While television and radio are accused of dumbing down, theatre is going through an intellectually elevated phase.

Thelma Holt, a West End producer, will shortly announce that she is staging a production of Macbeth, starring Rufus Sewell in his first major Shakespearean role, and Sally Dexter, at the Queen's Theatre in Shaftesbury Avenue early next year. It will be only the third unsubsidised Shakespeare production on Shaftesbury Avenue since the Second World War.

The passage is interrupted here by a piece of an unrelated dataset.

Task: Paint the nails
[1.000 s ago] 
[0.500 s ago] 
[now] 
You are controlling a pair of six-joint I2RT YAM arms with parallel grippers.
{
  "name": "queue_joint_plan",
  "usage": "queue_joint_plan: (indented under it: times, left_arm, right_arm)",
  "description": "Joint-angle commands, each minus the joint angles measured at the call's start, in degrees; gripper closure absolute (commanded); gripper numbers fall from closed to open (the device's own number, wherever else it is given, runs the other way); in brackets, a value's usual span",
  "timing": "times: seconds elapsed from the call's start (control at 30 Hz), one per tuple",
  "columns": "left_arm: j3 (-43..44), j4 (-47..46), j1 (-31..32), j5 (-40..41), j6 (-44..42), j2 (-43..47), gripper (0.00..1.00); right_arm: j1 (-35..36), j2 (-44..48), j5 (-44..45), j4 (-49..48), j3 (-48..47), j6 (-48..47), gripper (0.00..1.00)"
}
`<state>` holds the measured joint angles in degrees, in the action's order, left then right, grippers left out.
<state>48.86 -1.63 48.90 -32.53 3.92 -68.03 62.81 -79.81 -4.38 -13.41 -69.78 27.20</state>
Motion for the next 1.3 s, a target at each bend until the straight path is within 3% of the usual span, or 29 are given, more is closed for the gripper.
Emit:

Ms Holt said yesterday she had no qualms about investing her money in a Shakespeare production in the heart of the West End. "Quite simply no one has sent me a better play to put on," she said. "I've got a young company and I'm confident of attracting a young audience. There's a new hunger for serious theatre. And, despite opinion to the contrary, the young are going to the theatre whenever they can afford it."

At the Albery Theatre in St Martin's Lane, the Almeida company is playing to full houses every night with two plays by the 17th-century French dramatist, Jean Racine, in repertory and starring Dame Diana Rigg and Toby Stephens. One play, Britannicus, is delivered in Alexandrine couplets.

Michael Billington, the drama critic and biographer of Harold Pinter, described having two Racine plays in the West End as "a minor miracle".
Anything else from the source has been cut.